■ Assignment: Take the data below and copy exactly the lines starting at the one with "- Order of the" and finishing at the one with "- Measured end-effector", both included.

■ Collected material:
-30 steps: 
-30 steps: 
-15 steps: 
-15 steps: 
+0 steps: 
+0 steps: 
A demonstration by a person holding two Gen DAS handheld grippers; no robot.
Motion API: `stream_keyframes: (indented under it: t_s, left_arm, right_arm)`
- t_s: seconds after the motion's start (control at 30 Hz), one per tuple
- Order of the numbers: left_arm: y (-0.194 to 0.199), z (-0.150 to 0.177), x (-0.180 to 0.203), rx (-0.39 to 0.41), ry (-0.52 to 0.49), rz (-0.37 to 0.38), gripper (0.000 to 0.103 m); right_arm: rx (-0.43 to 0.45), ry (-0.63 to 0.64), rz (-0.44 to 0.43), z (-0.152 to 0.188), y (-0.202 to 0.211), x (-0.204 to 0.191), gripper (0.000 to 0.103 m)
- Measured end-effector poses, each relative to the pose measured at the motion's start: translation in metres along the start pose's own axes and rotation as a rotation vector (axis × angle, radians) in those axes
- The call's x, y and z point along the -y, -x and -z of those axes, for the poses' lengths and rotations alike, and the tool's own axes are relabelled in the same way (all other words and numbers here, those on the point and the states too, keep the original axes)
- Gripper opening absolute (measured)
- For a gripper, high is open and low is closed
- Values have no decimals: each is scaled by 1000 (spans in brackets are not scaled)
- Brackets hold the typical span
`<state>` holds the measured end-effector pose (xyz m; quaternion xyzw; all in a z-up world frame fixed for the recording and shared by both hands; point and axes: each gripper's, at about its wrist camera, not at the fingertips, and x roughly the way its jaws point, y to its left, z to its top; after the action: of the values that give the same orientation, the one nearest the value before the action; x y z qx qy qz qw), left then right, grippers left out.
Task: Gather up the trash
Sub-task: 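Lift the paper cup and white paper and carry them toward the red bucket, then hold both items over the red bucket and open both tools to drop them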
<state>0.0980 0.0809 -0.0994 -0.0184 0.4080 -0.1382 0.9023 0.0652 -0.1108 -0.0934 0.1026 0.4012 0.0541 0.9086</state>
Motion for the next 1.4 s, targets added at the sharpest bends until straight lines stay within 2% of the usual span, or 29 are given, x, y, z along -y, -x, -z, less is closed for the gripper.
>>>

■ Final answer:
- Order of the numbers: left_arm: y (-0.194 to 0.199), z (-0.150 to 0.177), x (-0.180 to 0.203), rx (-0.39 to 0.41), ry (-0.52 to 0.49), rz (-0.37 to 0.38), gripper (0.000 to 0.103 m); right_arm: rx (-0.43 to 0.45), ry (-0.63 to 0.64), rz (-0.44 to 0.43), z (-0.152 to 0.188), y (-0.202 to 0.211), x (-0.204 to 0.191), gripper (0.000 to 0.103 m)
- Measured end-effector poses, each relative to the pose measured at the motion's start: translation in metres along the start pose's own axes and rotation as a rotation vector (axis × angle, radians) in those axes

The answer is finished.